Nikkol group NEWS LETTER


To Make Halal-certified Cosmetics,
You Must Start with Halal-certified Ingredients

In the rapidly growing economies of Southeast Asia, the increase of middle-class consumers is expected to cause a significant expansion of the personal care market. Many of the consumers in these Southeast Asian markets are Muslim. There is a rising need for personal care items bearing the Halal certification, indicating they are compliant with Islamic teachings. It is now becoming essential to develop products to address the consumer needs in these Southeast Asian markets.

Markets of Interest: Malaysia and Indonesia
Among the expanding Southeast Asian economies, the Malaysian and Indonesian markets show particular promise.

Fig. 1: Growth Rate

Malaysia, whose economic growth followed that of Singapore’s, is expected to have its affluent segment increase from 25.2% in 2009 to 64.9% by 2020 (Fig. 2 left). And Indonesia, which has the largest population in Southeast Asia, is forecasted to see its low-income earners, who made up 63.3% in 2009, decrease to nearly 15% in 2020, with middle-class consumers increasing rapidly (Fig. 2 right).

Fig. 2: Income Distribution

Currently, There Are Few Halal-certified Personal Care Products
In these 2 countries, the rising income levels and living standards are accelerating changes to the market needs themselves. One such need is for Halal cosmetics. The globalization of the world economy is resulting in an influx of non-Halal products, and Muslim consumers are having to exercise more and more caution when using products.
In our many panel discussions and surveys of local consumers in Malaysia and Indonesia, we obtained responses like those shown below.

Fig. 3: Consumer Interviews

We found that while many Muslim consumers are desiring Halal-certified personal care products, there are few such cosmetics in the market and as a result, consumers feel anxious about the ingredients used in the goods they are purchasing.
We also found that many consumers will purchase Halal products even if they are more than 10% higher than their non-Halal counterparts.

Fig. 4: Are consumers buying Halal-certified cosmetics even if they are expensive?

To Make Halal-certified Cosmetics, 
You Must Start With Halal-certified Ingredients
For Muslim consumers to feel safe using personal care products, the ingredients used in those products must first be Halal-certified. NIKKOL GROUP engages proactively in Halal initiatives, and in 2011 obtained official Halal certification for nonionic surfactants manufactured at Nikko Chemicals (Singapore) Pte. Ltd. Now, the Nasu Factory (Otawara City, Tochigi, Japan) of Nippon Surfactant Industries Co., Ltd. is Halal-certified and we are able to offer Halal-certified vitamin derivatives and ingredients containing ceramides.

Fig. 5: Nasu Factory

Which Ingredients Have Been Certified?
We have obtained certification not only for active components and lipid components, but also for pre-mixed products developed with our emulsion technology.

To search for NIKKOL Halal-certified products, click here.

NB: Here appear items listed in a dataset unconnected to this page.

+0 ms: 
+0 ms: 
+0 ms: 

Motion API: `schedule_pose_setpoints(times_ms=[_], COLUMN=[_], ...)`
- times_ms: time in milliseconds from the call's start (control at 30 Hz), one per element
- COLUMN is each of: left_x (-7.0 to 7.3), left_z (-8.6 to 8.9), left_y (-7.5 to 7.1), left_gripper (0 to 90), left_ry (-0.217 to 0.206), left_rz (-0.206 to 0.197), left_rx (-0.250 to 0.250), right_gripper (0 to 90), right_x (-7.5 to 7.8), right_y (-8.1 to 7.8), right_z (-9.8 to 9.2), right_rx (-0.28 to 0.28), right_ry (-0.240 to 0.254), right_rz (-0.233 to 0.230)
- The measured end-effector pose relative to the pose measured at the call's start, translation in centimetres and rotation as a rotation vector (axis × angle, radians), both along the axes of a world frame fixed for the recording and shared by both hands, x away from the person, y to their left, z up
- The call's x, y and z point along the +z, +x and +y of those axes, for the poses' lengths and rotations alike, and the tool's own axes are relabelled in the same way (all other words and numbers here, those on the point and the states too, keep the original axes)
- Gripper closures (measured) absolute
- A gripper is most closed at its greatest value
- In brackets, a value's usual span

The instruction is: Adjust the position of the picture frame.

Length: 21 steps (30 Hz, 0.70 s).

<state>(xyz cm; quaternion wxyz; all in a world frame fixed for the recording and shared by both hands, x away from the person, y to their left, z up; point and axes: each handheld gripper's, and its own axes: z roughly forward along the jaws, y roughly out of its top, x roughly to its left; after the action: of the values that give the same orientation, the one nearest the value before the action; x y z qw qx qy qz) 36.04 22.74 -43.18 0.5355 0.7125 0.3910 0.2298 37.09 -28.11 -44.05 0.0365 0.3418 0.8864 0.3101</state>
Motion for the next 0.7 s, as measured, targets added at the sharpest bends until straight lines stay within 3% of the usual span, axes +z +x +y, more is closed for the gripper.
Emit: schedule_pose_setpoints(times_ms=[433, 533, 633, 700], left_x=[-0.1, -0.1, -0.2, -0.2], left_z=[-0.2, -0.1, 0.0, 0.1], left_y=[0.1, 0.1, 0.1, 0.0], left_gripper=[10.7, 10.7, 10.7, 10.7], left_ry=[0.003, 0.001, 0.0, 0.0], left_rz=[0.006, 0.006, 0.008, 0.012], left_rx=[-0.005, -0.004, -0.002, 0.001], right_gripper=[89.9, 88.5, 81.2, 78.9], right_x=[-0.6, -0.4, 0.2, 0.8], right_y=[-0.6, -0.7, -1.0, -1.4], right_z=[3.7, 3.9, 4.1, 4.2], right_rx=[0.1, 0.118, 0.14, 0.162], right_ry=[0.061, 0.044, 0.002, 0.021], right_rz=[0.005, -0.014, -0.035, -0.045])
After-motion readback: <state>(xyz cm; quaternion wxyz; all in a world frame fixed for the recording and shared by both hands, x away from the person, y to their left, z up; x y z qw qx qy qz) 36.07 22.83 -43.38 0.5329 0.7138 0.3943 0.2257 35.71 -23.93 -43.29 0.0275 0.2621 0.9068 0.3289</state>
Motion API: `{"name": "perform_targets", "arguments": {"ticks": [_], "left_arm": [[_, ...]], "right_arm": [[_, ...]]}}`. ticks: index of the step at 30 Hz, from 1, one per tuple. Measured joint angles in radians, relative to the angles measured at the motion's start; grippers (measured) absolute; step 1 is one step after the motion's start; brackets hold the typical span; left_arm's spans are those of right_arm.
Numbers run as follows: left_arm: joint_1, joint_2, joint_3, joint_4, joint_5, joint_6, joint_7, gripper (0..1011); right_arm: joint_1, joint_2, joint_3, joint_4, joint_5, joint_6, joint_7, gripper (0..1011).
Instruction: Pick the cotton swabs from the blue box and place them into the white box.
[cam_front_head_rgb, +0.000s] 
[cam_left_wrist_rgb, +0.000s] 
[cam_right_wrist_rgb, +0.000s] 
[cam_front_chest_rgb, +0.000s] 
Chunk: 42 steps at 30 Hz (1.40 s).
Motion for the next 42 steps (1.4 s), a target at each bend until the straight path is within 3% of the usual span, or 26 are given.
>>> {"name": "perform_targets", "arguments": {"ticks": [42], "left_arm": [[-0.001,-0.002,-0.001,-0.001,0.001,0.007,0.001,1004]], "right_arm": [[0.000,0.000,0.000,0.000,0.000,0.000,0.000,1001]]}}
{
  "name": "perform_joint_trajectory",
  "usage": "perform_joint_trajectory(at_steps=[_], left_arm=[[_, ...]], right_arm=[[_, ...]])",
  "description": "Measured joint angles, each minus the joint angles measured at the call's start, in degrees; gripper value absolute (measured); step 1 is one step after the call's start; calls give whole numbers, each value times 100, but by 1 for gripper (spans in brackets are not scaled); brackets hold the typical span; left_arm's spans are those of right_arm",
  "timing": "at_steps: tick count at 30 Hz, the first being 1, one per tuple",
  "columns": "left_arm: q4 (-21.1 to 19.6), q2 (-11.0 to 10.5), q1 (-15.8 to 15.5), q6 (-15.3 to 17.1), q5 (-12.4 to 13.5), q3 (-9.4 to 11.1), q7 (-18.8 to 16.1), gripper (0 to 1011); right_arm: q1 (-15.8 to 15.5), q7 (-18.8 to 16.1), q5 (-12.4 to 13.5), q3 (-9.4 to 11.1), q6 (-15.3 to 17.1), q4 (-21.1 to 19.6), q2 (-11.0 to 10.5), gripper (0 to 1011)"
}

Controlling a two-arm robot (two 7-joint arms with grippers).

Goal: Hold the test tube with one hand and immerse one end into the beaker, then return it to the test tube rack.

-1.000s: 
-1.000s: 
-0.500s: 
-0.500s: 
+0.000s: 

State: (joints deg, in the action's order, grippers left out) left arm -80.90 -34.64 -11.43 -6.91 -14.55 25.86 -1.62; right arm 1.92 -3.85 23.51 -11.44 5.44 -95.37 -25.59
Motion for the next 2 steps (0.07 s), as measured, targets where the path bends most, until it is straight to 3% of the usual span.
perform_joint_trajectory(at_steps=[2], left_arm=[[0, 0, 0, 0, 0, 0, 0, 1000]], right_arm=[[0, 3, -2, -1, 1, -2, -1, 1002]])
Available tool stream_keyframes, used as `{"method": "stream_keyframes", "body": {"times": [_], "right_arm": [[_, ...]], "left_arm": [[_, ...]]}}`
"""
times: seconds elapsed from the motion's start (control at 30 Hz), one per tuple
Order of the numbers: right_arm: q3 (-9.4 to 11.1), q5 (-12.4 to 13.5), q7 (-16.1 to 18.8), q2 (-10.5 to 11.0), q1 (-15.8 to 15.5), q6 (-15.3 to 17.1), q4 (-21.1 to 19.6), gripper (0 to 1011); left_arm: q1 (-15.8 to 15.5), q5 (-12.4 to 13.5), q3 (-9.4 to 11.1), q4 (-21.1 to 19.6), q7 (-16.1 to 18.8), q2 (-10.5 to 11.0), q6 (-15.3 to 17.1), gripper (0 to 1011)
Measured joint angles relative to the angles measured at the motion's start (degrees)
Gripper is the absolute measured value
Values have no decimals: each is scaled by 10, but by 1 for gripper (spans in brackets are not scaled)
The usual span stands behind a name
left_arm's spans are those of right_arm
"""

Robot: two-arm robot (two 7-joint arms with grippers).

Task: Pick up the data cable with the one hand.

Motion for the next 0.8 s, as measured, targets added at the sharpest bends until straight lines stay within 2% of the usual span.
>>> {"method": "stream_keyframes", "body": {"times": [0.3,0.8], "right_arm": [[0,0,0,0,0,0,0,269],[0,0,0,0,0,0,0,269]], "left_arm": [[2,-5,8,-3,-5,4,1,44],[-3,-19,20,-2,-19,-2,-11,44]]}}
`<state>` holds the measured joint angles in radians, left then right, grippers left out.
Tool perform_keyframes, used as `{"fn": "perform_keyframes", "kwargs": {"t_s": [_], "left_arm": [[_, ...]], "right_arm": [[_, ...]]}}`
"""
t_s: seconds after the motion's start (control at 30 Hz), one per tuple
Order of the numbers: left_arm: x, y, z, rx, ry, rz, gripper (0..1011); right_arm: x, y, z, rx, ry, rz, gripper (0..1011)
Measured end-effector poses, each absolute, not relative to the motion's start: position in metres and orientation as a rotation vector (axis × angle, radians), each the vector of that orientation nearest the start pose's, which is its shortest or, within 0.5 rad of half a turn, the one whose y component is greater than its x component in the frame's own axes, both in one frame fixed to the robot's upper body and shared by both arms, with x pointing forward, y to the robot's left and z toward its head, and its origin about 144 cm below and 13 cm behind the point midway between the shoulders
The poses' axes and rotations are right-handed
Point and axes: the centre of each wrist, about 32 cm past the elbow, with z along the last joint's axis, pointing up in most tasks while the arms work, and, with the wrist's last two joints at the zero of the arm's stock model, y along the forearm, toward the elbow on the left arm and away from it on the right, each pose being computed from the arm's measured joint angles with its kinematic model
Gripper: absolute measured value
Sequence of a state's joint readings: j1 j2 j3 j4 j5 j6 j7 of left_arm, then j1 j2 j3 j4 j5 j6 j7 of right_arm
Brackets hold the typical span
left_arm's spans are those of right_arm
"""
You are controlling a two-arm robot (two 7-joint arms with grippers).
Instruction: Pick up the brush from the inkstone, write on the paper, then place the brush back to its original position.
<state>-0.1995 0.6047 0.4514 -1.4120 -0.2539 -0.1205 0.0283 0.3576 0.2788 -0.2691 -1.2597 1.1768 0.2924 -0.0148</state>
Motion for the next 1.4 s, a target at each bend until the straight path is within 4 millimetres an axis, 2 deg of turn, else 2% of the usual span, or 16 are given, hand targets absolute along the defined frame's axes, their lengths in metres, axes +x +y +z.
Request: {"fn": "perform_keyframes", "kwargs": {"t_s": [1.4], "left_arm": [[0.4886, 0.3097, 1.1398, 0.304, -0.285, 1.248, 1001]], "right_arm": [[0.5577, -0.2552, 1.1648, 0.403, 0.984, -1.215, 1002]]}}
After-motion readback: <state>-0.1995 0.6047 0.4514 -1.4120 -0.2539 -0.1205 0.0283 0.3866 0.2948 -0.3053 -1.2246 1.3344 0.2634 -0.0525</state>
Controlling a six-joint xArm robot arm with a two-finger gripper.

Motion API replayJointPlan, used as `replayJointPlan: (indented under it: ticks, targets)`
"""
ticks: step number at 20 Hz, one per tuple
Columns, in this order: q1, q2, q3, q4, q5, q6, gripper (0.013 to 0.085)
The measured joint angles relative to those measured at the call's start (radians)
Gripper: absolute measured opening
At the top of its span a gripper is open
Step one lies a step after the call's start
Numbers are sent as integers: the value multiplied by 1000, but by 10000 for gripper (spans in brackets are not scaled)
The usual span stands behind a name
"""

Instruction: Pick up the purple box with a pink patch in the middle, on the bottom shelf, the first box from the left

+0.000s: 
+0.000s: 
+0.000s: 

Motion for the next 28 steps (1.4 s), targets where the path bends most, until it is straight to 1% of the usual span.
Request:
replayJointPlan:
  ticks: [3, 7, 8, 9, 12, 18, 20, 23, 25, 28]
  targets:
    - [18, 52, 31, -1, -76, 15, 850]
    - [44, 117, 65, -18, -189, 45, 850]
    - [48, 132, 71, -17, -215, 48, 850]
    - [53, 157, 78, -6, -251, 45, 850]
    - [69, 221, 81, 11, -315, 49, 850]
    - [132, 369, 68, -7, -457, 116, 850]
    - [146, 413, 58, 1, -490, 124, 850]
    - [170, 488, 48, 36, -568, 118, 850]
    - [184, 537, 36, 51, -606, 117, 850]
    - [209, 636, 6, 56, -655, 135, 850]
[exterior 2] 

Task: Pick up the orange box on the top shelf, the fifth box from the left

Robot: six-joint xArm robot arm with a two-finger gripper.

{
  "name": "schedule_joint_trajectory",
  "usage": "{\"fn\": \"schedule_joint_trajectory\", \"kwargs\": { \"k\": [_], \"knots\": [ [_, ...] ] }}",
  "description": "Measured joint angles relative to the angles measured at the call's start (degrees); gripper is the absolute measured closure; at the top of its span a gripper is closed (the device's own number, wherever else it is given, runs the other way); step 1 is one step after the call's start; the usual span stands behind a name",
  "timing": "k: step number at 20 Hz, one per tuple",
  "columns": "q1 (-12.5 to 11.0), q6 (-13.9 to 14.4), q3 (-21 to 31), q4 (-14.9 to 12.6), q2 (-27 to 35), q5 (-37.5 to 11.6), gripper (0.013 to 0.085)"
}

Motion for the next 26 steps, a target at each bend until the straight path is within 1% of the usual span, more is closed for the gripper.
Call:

Vitamin Derivatives, Ceramide Materials

Squalane, Vegetable Oils, Ethylhexyl Palmitate, Cetyl Ethylhexanoate, Caprylic/Capric Triglyceride

Lecithin Derivatives, Functional Emulsifiers (NIKKOL PUREPHOS series), Polyoxyethylene Hydrogenated Castor Oil, Polyoxyethylene Alkyl Ethers, Polyoxyethylene Sorbitan Fatty Acid Esters

Foaming Agents・Detergents
N-Acylamino Acids, N-Acyl Taurates, Alkyl Phosphates, Alkyl Sulfates, Alkyl Sulfonate


Cleansing Blends, Sebum Cleaning Blends
NIKKOL Halal-certified products

NIKKOL GROUP is committed to working even harder to contribute to the peace of mind of Muslim consumers by striving for the stable provision of a full lineup of safe, high-quality, Halal-certified ingredients for personal care products.